Abstract Body (Do not enter title and authors here): Introduction: Endothelial cell dysfunction causes recruitment of inflammatory cells to the intima, initiating atheromatous plaque build-up. Atherosclerosis underlies myocardial infarction and stroke which remain leading causes of death in the US. Identifying key regulators that limit endothelial dysfunction is critical. We uncovered a previously unrecognized role of an endocytic adaptor protein, Disabled homolog 2 (Dab2), which regulates endocytosis and lysosomal degradation of receptor tyrosine kinases such as VEGFR2. We found that endothelial Dab2 promoted VEGF signaling during angiogenesis in diabetic wound healing. However, the mechanism how Dab2 in the endothelial cells protected endothelium function in atherosclerosis is unknown.
Hypothesis: Endothelial Dab2 protects endothelial function under atherogenic conditions by promoting pulsatile shear (PS)-induced PI3K-Akt-eNOS signaling via endosomal trafficking. PS increases transcription factor KLF4 expression which activates Dab2 expression. Restoring Dab2 in the endothelium offers a therapeutic strategy to limit plaque progression.

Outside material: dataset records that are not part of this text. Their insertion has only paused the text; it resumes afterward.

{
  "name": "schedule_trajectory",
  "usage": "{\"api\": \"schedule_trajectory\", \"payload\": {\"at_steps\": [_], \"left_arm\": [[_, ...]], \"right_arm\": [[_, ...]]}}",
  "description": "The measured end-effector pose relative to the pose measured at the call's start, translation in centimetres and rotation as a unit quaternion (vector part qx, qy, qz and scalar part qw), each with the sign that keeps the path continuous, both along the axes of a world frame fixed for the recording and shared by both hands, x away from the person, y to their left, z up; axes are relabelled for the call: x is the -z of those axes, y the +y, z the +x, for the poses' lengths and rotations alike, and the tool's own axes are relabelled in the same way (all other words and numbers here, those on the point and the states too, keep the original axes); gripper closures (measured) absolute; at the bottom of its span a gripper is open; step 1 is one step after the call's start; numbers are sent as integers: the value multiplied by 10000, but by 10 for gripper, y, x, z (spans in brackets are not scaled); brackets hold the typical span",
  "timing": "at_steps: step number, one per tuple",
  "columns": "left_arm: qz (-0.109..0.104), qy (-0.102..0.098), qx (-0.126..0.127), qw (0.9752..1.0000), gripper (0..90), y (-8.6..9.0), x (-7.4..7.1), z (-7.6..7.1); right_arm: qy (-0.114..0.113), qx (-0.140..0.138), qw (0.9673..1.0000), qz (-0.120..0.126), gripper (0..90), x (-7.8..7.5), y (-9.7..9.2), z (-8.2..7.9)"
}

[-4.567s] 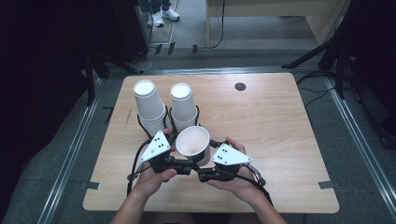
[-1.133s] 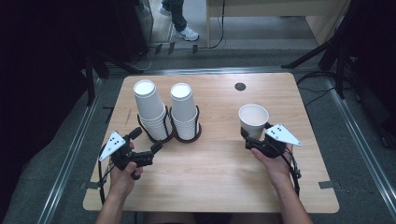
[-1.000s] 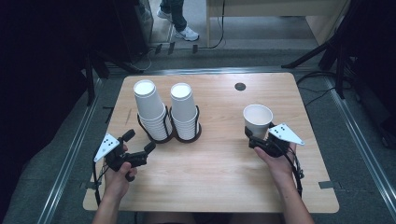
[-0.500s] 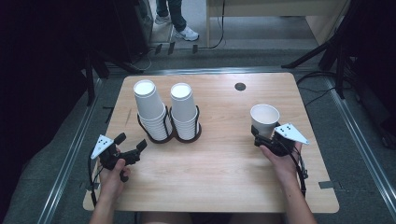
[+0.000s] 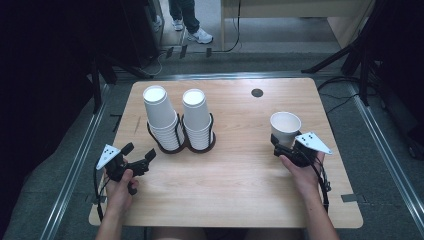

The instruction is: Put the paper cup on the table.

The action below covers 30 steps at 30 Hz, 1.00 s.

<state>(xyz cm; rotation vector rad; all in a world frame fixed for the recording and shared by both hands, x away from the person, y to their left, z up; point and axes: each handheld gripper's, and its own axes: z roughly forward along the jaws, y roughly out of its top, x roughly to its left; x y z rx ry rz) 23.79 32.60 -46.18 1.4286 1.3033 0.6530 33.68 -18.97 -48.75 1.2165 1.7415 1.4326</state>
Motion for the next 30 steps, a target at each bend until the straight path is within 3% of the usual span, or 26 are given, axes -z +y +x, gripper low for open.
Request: {"api": "schedule_trajectory", "payload": {"at_steps": [15, 16, 23, 30], "left_arm": [[11, 49, 0, 10000, 0, 0, 2, 0], [47, 57, 5, 10000, 0, 0, 2, 0], [56, 78, 7, 10000, 0, 1, 3, 1], [46, 52, 15, 10000, 0, -1, 2, 1]], "right_arm": [[126, 63, 9999, -86, 195, 6, -1, 3], [250, 92, 9996, -131, 195, 8, -1, 5], [549, 169, 9977, -354, 191, 16, 0, 9], [628, 210, 9971, -385, 185, 15, -2, 8]]}}
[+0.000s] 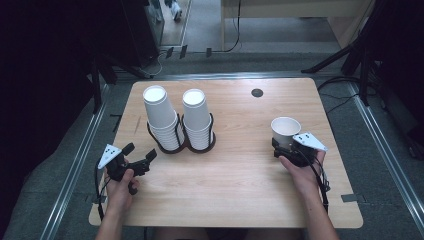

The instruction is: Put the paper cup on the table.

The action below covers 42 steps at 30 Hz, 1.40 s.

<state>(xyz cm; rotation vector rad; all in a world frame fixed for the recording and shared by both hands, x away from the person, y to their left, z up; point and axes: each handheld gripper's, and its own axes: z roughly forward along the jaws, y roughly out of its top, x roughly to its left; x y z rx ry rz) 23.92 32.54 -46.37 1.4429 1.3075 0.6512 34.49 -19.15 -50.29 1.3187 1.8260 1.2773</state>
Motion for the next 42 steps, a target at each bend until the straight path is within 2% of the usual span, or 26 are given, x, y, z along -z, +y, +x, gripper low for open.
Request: {"api": "schedule_trajectory", "payload": {"at_steps": [5, 9, 14, 15, 16, 19, 24, 28, 31, 32, 33, 34, 35, 37, 38, 39, 40, 41, 42], "left_arm": [[7, 14, 18, 10000, 0, 0, 0, 0], [-7, -5, 10, 10000, 0, 1, 0, 0], [-10, 8, 20, 10000, 0, 1, 0, 1], [-10, 8, 20, 10000, 0, 1, 0, 1], [-14, 12, 27, 10000, 0, 1, 0, 1], [-40, 4, 7, 10000, 0, 3, -1, 0], [-107, -10, -81, 9999, 0, 8, -4, -4], [-125, -15, -167, 9998, 0, 14, -7, -7], [-31, 43, -164, 9999, 0, 17, -6, -16], [-31, 43, -164, 9999, 0, 17, -6, -16], [-42, 45, -182, 9998, 0, 20, -6, -23], [-42, 45, -182, 9998, 0, 20, -6, -23], [-49, 48, -217, 9997, 0, 23, -7, -28], [-25, 80, -320, 9995, 0, 29, -4, -41], [-25, 80, -320, 9995, 0, 29, -4, -41], [-53, 135, -372, 9992, 0, 32, 0, -46], [-53, 135, -372, 9992, 0, 32, 0, -46], [-66, 249, -506, 9984, 0, 34, 5, -48], [-48, 302, -574, 9979, 0, 34, 7, -46]], "right_arm": [[80, 40, 9999, -124, 177, -1, -2, -1], [87, -2, 10000, -29, 160, 1, -6, -2], [161, -19, 9999, 58, 32, 1, -10, -2], [161, -19, 9999, 58, 32, 1, -10, -2], [129, -40, 9998, 119, 0, -1, -12, -3], [35, -39, 9998, 197, 0, -5, -14, -7], [-52, -187, 9997, 146, 0, -11, -20, -16], [-104, -268, 9995, 160, 0, -14, -34, -30], [-105, -262, 9995, 147, 0, -15, -46, -40], [-105, -262, 9995, 147, 0, -15, -46, -40], [-85, -229, 9996, 143, 0, -15, -58, -49], [-85, -229, 9996, 143, 0, -15, -58, -49], [-41, -180, 9996, 231, 0, -11, -70, -57], [2, -108, 9997, 228, 0, -7, -80, -64], [2, -108, 9997, 228, 0, -7, -80, -64], [92, 10, 9996, 265, 0, -2, -91, -70], [109, 68, 9996, 266, 0, 0, -93, -71], [116, 143, 9995, 262, 0, 1, -97, -72], [137, 232, 9990, 361, 0, 2, -101, -72]]}}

Methods and Results: We found reduced endothelial Dab2 expression in human atherosclerosis and ApoE-/- mice. We generated endothelial-specific inducible Dab2 knockout mice (EC-Dab2iKO) and crossed to ApoE-null background (EC-Dab2iKO/ApoE^-/-). Western diet-fed EC-Dab2iKO/ApoE^-/- mice exhibited heightened arterial inflammation, more severe plaque formation, increased macrophage infiltration and reduced plaque stability. Single-cell RNA-seq, qPCR and western blot revealed that endothelial Dab2 depletion significantly upregulated pro-inflammatory markers and shear stress-related atherosclerotic pathways, indicating Dab2 protect against endothelial dysfunction by increasing PS-dependent eNOS activation via endosomal PI3K-Akt activation. ATAC-seq and ChIP-qPCR showed that KLF4 binds to Dab2 promoter. Using an in vitro PS flow channel to mimic atheroprotective flow, we found both Dab2 and KLF4 were increased. Using an endothelial-targeted engineered nanoparticle, we delivered Dab2 mRNA to the atherogenic endothelium to restore Dab2 function. It increased Dab2 level in the atheroma which restrains plaque progression in ApoE-/- mice.
Conclusions: Our study reveals Dab2 as a key protector of atherogenic endothelium, linking PS and endothelial homeostasis via KLF4 and PI3K-Akt-eNOS signaling. Targeted restoration of Dab2 may represent a promising therapeutic approach for atherosclerosis.